今回話題となったのは、AI技術を使って制作された雑誌の表紙です。一見すると実際に撮影された写真のように見えますが、登場人物はAIによって合成されたビジュアル。「本物の写真を使うべきだった」「なぜAIに頼るのか」といった批判の声が相次ぎ、波紋が広がっています。
「本物に見えるけど違う」表紙が物議
問題となったのは、米情報誌『ロサンゼルス・マガジン』の特別選挙号。同誌はロサンゼルス市長選を特集し、リアリティ番組『ザ・ヒルズ』で知られるスペンサー・プラット氏と、市議会議員のニシア・ラマン氏を描いたAI生成の表紙を公開しました。

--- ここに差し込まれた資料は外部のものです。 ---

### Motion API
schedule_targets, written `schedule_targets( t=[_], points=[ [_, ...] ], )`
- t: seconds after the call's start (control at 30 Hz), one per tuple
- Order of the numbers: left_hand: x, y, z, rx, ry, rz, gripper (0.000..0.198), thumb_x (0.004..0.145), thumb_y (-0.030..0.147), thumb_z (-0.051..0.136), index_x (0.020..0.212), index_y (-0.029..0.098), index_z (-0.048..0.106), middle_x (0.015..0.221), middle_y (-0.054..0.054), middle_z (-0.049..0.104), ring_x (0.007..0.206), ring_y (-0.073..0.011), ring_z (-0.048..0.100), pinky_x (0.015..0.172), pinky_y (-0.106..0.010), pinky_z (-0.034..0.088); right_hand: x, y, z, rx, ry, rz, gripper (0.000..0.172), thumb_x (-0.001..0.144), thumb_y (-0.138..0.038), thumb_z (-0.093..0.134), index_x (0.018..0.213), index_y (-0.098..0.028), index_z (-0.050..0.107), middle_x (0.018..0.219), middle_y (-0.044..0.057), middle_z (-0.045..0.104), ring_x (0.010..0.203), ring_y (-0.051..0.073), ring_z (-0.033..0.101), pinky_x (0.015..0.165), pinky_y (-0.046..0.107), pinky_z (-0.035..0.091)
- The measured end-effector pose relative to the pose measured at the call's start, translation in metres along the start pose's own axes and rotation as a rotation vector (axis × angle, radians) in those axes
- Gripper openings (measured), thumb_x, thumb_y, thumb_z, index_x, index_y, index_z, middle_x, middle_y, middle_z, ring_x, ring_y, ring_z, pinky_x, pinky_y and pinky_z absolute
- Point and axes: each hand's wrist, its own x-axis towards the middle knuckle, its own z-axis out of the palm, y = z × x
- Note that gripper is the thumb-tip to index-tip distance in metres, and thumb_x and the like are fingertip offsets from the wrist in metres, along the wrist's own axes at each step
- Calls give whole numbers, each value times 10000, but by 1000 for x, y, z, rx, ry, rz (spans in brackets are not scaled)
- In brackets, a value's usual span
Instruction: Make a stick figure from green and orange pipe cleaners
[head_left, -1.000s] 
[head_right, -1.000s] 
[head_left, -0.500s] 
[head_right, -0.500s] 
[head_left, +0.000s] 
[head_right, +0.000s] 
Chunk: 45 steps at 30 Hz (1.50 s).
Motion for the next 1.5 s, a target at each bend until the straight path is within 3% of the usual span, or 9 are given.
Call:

表紙には「LA's Reality(LAの現実)」との見出しが添えられ、2人がまるでドラマの登場人物のように並ぶ姿が描かれています。背景には炎に包まれた街並みも描かれ、現実の政治とリアリティ番組を重ね合わせたような演出が話題となりました。
しかし、この表紙がAI生成だったことから、SNSでは「なぜ本物の写真を使わないのか」「雑誌の表紙までAIなのか」と批判が噴出。AI特有の不自然さを指摘する声も出ました。

なぜリアリティスターが表紙に?
スペンサー・プラット氏は、2000年代のロサンゼルスを象徴する人気リアリティ番組『The Hills』で知られる人物です。現在はロサンゼルス市長選に出馬しており、AIを使った選挙広告やSNSでの発信でも注目を集めています。
つまり今回の表紙は、「リアリティスターを面白く起用した」というだけではなく、実際に市長選を争う候補者の一人としてスペンサー氏を登場させたものです。もう一人のラマン氏も市長選候補であり、現職市長カレン・バス氏を含めた選挙戦の文脈で制作された表紙でした。

LA市長選に立候補したスペンサー・プラット。妻ハイディ・モンタグもリアリティ番組スター
本物で撮れず、AI案に
このAI表紙をめぐっては、制作の経緯も注目されています。報道によると、雑誌側は当初、実際の市長候補者たちを表紙に起用しようとしていたものの、候補者3人が一緒にポーズを取ることを拒否。その後、同誌の共同オーナーで弁護士のマーク・ゲラゴス氏がAIを使った表紙案を考えたとされています。
表紙ではスペンサー氏とラマン氏がAIで描かれ、現職のカレン・バス市長は人物としては登場せず、代わりに背景のモチーフで示唆されたと報じられています。
AI画像は、広告やSNSではすでに広く使われています。しかし、雑誌の表紙、とくに実在する政治家や候補者を扱う場面で使われたことで、批判は大きくなりました。
SNSでは「本物の写真があるのに、なぜAIを使うのか」「クリエイターや写真家を雇うべきだった」といった反応が相次いだと報じられています。
AIによるビジュアル制作は、今後さらに増えていく可能性があります。ただ、今回の騒動は、雑誌の表紙や政治報道のように“信頼性”が求められる場面では、AIの使い方がより厳しく問われることを示したケースといえそうです。